La volontà del governo è chiara: non vi è alcuna disponibilità a offrire garanzie ad Arcelor Mittal. E a questo punto sembra evidente che la società franco-lussemburghese lascerà l'Italia. D'altra parte, l'esecutivo non ha mai mostrato alcuna volontà di cercare una soluzione che salvaguardasse i posti di lavoro e le esigenze ambientali. In mancanza di ogni minima ragionevolezza, è ovvio che un investitore può solo andarsene.

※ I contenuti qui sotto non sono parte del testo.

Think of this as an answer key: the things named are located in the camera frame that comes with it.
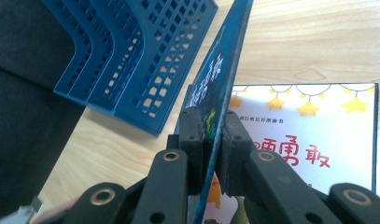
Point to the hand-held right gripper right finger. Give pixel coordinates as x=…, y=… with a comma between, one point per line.
x=234, y=149

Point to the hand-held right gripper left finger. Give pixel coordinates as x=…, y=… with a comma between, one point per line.
x=194, y=146

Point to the blue picture book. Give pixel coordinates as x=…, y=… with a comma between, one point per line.
x=215, y=90

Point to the white picture book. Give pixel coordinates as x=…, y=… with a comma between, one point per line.
x=318, y=130

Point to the blue plastic file rack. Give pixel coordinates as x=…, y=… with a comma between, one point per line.
x=166, y=46

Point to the grey felt cover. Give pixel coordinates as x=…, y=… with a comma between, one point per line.
x=22, y=130

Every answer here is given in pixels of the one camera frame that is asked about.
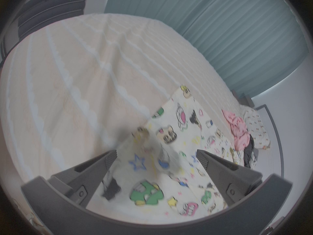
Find blue-green curtain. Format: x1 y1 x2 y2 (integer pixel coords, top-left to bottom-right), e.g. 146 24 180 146
104 0 307 96

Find pile of clothes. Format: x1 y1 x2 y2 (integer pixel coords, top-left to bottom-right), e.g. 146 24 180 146
242 134 260 168

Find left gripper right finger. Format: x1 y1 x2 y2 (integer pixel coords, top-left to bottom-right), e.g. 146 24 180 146
197 149 262 206

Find bed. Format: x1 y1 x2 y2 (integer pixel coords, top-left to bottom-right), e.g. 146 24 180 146
0 13 285 220

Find pink garment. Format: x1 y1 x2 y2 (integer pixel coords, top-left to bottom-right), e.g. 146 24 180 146
221 109 251 151

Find white printed pyjama top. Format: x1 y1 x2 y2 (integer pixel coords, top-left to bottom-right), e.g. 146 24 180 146
86 85 245 216

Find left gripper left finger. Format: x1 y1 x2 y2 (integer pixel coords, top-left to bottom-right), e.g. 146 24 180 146
50 150 118 208

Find white printed pillow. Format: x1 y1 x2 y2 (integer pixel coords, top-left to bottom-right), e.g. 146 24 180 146
243 107 270 150

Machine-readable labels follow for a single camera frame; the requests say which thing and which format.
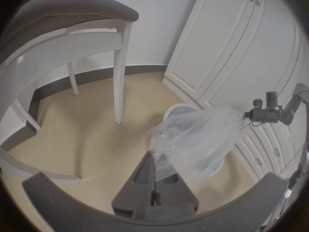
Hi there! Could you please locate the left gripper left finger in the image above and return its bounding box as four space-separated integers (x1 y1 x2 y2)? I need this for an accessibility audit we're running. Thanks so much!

E così non restano che due possibilità.

La prima strada conduce alla chiusura degli impianti. Per la Puglia sarebbe un colpo terribile, dato che in questi anni le acciaierie hanno garantito a tutta l'area un gran numero di stipendi e molte commesse per l'indotto. Molti dicono che l'Italia non deve più puntare sulla siderurgia, poiché i Paesi in via di sviluppo riescono a competere con un basso costo del lavoro. In realtà, l'Arcelor Mittal è un colosso e se ha continuato a cercare una soluzione su Taranto è perché, conoscendo quel settore, ha ritenuto che vi siano margini di profitto e crescita. Nel mercato si può anche fallire: sarebbe bene, però, che a decidere del destino delle imprese fossero i consumatori, e non già qualche politico arrogante.

La cancellazione dell'ex-Ilva, per giunta, ci costerà cara in molti modi. In primo luogo, lo Stato non riceverà più alcuna imposta dall'impresa, né dai dipendenti. Ed è facile prevedere che nessun politico resisterà dinanzi alle richieste di aiuti. I soliti contribuenti già tanto spremuti dovranno farsi carico pure di questo.

L'altra alternativa in pista in caso di uscita di scena di Arcelor Mittal è perfino peggiore. Non a caso è quella che il governo sembra privilegiare: la nazionalizzazione.

Probabilmente si ricorrerà alla Cassa Depositi e Prestiti, che in fondo è una nuova Iri sotto altro nome. Non soltanto da tempo si parla di un suo soccorso ad Alitalia, ma ora è evidente che lo stesso schema si vuole adottare per Taranto.

La retorica degli sfascisti al governo condisce tutto questo con richiami all'ambiente e a criteri di giustizia: perché nella logica giacobina ormai prevalente un imprenditore privato che rischia i suoi soldi è un individuo senza scrupoli (sempre pronto a distruggere l'ambiente e ad affamare il popolo), mentre i boiardi di Stato sono angeli scesi dal cielo per gestirci con saggezza ed equilibrio.

Abbiamo già dato. Ricordiamo tutti cosa sono state le partecipazioni statali: quanti sprechi e quante ruberie si sono avuti attorno allo Stato imprenditore. In queste ore si parla molto del fallimento del Mose: a Roma farebbero bene a ricordare che poche cose sintetizzano maggiormente l'azione statale di quel progetto costosissimo, inefficiente e fonte di una marea di ruberie. La chiusura di Taranto sarebbe un disastro, ma un suo salvataggio con i soldi pubblici e una gestione affidata agli amici degli amici sarebbe perfino peggio.

Se si è ancora in tempo, si eviti questo scempio.